La jalousie est une preuve d'amour.

Faux. Sentir que ton partenaire est jaloux, agacé parce que quelqu’un d’autre fait attention à toi, ça peut être agréable au début. Ça peut être aussi un moyen pour lui de montrer qu’il tient à toi. Mais les comportements jaloux ne sont pas une preuve d’amour. C’est plutôt une preuve que ton copain manque de confiance. Cela peut même devenir de la violence quand la jalousie se développe en comportements comme la possessivité, le contrôle des activités de l’autre, empêcher l’autre de voir ses amies, etc.

La violence cesse lorsqu'on met fin à la relation.

Faux. Après une rupture, la violence peut se manifester sous forme de menaces ou de harcèlement et les conséquences pourront devenir de plus en plus grandes.

On est moins responsable des actes de violence qu'on a faits, si on était sous l'effet de l'alcool ou de drogue à ce moment.

Faux. L’alcool n’est pas la cause de la violence, mais peut amener une personne qui a des comportements violents à les exprimer plus rapidement ou plus intensément. Il est important de ne pas associer la violence à la consommation d’alcool ou de drogue. De plus, la personne violente peut utiliser l’argument de sa consommation pour minimiser ses gestes. La personne violente est la seule responsable de ses actes et rien, comme l’alcool ou les drogues, ne peut l’excuser.

La violence ne cessera pas lorsque les jeunes vivront ensemble.

Vrai. Au contraire, elle peut même augmenter. La personne violente aura plus d’occasions de contrôler l’autre étant donné qu’ils seront davantage ensemble.

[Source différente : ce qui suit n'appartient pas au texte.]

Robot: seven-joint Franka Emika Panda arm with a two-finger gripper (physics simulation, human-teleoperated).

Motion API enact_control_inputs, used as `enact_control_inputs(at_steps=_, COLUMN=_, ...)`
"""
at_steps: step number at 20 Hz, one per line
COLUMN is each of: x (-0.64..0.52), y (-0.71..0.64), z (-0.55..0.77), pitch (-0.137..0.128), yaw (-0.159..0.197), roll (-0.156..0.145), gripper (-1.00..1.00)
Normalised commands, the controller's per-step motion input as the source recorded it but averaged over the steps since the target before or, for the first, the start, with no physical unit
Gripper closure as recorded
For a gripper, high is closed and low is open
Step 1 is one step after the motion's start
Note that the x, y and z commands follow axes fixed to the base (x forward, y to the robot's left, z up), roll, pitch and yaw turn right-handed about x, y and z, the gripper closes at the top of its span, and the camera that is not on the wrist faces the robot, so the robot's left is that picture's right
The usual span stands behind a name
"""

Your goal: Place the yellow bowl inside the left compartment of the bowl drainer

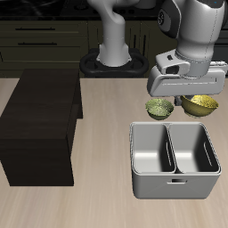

La violence, c'est perdre le contrôle.

Faux. La violence dans les relations amoureuses, c’est plutôt une façon de prendre le contrôle sur l’autre, et non une perte de contrôle.

Si j'aime vraiment mon chum, je suis supposée accepter d'avoir des relations sexuelles avec lui.

Faux. On ne fait pas l’amour juste pour faire plaisir à l’autre. Il faut se sentir prête et en avoir envie tous les deux. Si on refuse, cela ne veut pas dire qu’on aime pas l’autre.

Les filles qui continuent de fréquenter leur chum violent le font parce que, après tout, elles aiment la situation dans laquelle elles se trouvent.

Faux. Différentes raisons peuvent expliquer le fait qu’une fille reste dans une relation malgré la violence: la peur, le manque de confiance en soi, le manque de ressources. Il se peut aussi qu’elle continue d’aimer la partie de son amoureux qui est gentil et drôle… qu’elle pense qu’elle arrivera à le changer.